= Beginning of Section =

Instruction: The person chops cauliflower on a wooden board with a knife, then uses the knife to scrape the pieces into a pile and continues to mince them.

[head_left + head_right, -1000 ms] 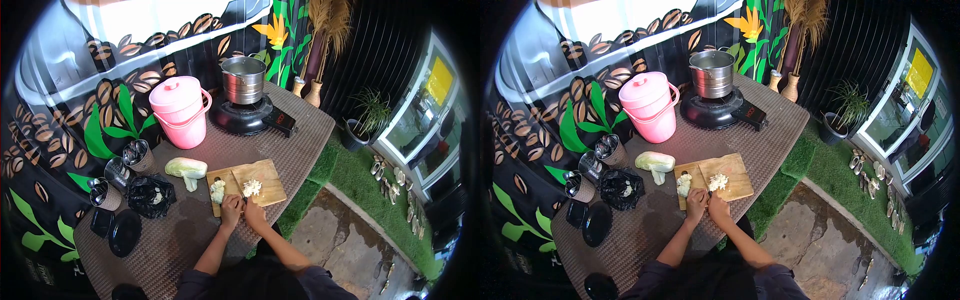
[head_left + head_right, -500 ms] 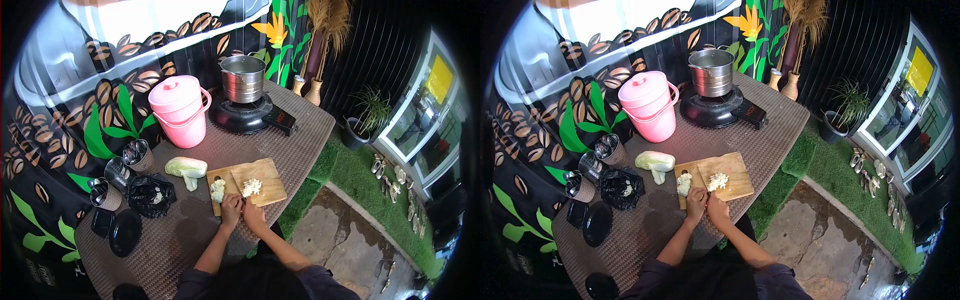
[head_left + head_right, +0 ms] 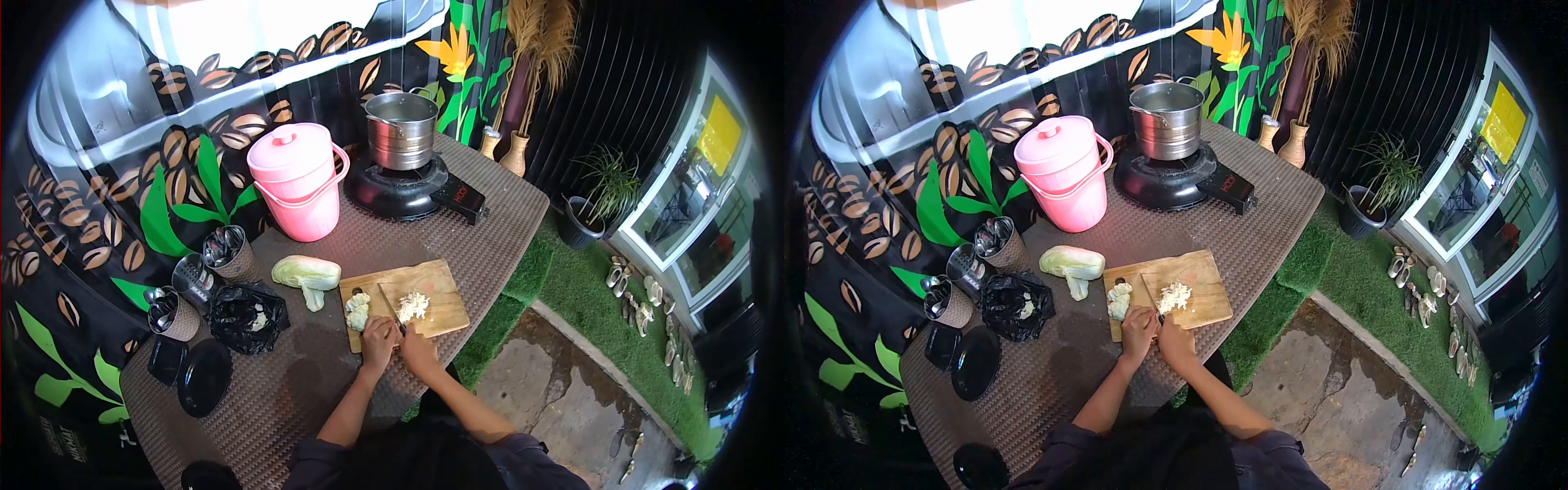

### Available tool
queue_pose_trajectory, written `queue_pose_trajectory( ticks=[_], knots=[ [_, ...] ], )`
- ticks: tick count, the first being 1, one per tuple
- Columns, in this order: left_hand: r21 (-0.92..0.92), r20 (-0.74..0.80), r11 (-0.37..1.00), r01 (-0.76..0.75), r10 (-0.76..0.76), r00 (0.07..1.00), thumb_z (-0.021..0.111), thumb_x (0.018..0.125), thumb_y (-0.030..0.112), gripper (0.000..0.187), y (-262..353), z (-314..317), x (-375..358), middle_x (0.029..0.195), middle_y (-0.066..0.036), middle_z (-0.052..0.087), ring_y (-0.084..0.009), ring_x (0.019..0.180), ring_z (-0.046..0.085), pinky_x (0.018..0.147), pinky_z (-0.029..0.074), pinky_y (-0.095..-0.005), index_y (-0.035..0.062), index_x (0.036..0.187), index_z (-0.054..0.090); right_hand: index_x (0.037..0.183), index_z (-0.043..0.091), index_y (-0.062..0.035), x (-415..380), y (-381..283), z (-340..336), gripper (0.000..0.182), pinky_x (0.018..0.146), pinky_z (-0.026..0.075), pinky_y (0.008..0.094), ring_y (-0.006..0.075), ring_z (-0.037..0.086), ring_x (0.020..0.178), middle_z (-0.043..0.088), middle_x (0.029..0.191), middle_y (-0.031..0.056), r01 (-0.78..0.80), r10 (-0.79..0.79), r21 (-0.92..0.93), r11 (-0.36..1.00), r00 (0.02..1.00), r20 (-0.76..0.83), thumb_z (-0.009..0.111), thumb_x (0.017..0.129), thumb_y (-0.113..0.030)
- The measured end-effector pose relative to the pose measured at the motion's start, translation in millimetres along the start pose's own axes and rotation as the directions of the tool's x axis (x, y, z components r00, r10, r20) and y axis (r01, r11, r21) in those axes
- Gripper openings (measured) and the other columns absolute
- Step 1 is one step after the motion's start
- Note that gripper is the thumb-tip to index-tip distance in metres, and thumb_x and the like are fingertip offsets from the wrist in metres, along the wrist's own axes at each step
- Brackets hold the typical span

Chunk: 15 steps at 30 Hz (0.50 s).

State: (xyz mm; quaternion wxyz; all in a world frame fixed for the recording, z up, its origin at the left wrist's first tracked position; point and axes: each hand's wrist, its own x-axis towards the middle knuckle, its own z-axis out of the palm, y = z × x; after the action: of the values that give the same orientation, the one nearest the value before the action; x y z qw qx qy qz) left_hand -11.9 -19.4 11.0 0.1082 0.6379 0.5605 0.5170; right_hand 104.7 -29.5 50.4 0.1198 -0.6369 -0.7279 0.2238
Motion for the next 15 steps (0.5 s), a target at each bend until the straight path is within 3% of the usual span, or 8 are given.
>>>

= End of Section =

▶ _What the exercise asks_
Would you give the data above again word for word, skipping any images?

▶ _Written response_
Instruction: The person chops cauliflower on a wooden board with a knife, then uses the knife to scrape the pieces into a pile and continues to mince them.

[head_left + head_right, -1000 ms] 
[head_left + head_right, -500 ms] 
[head_left + head_right, +0 ms] 

### Available tool
queue_pose_trajectory, written `queue_pose_trajectory( ticks=[_], knots=[ [_, ...] ], )`
- ticks: tick count, the first being 1, one per tuple
- Columns, in this order: left_hand: r21 (-0.92..0.92), r20 (-0.74..0.80), r11 (-0.37..1.00), r01 (-0.76..0.75), r10 (-0.76..0.76), r00 (0.07..1.00), thumb_z (-0.021..0.111), thumb_x (0.018..0.125), thumb_y (-0.030..0.112), gripper (0.000..0.187), y (-262..353), z (-314..317), x (-375..358), middle_x (0.029..0.195), middle_y (-0.066..0.036), middle_z (-0.052..0.087), ring_y (-0.084..0.009), ring_x (0.019..0.180), ring_z (-0.046..0.085), pinky_x (0.018..0.147), pinky_z (-0.029..0.074), pinky_y (-0.095..-0.005), index_y (-0.035..0.062), index_x (0.036..0.187), index_z (-0.054..0.090); right_hand: index_x (0.037..0.183), index_z (-0.043..0.091), index_y (-0.062..0.035), x (-415..380), y (-381..283), z (-340..336), gripper (0.000..0.182), pinky_x (0.018..0.146), pinky_z (-0.026..0.075), pinky_y (0.008..0.094), ring_y (-0.006..0.075), ring_z (-0.037..0.086), ring_x (0.020..0.178), middle_z (-0.043..0.088), middle_x (0.029..0.191), middle_y (-0.031..0.056), r01 (-0.78..0.80), r10 (-0.79..0.79), r21 (-0.92..0.93), r11 (-0.36..1.00), r00 (0.02..1.00), r20 (-0.76..0.83), thumb_z (-0.009..0.111), thumb_x (0.017..0.129), thumb_y (-0.113..0.030)
- The measured end-effector pose relative to the pose measured at the motion's start, translation in millimetres along the start pose's own axes and rotation as the directions of the tool's x axis (x, y, z components r00, r10, r20) and y axis (r01, r11, r21) in those axes
- Gripper openings (measured) and the other columns absolute
- Step 1 is one step after the motion's start
- Note that gripper is the thumb-tip to index-tip distance in metres, and thumb_x and the like are fingertip offsets from the wrist in metres, along the wrist's own axes at each step
- Brackets hold the typical span

Chunk: 15 steps at 30 Hz (0.50 s).

State: (xyz mm; quaternion wxyz; all in a world frame fixed for the recording, z up, its origin at the left wrist's first tracked position; point and axes: each hand's wrist, its own x-axis towards the middle knuckle, its own z-axis out of the palm, y = z × x; after the action: of the values that give the same orientation, the one nearest the value before the action; x y z qw qx qy qz) left_hand -11.9 -19.4 11.0 0.1082 0.6379 0.5605 0.5170; right_hand 104.7 -29.5 50.4 0.1198 -0.6369 -0.7279 0.2238
Motion for the next 15 steps (0.5 s), a target at each bend until the straight path is within 3% of the usual span, or 8 are given.
>>>

Apart from this answer, nothing more is required.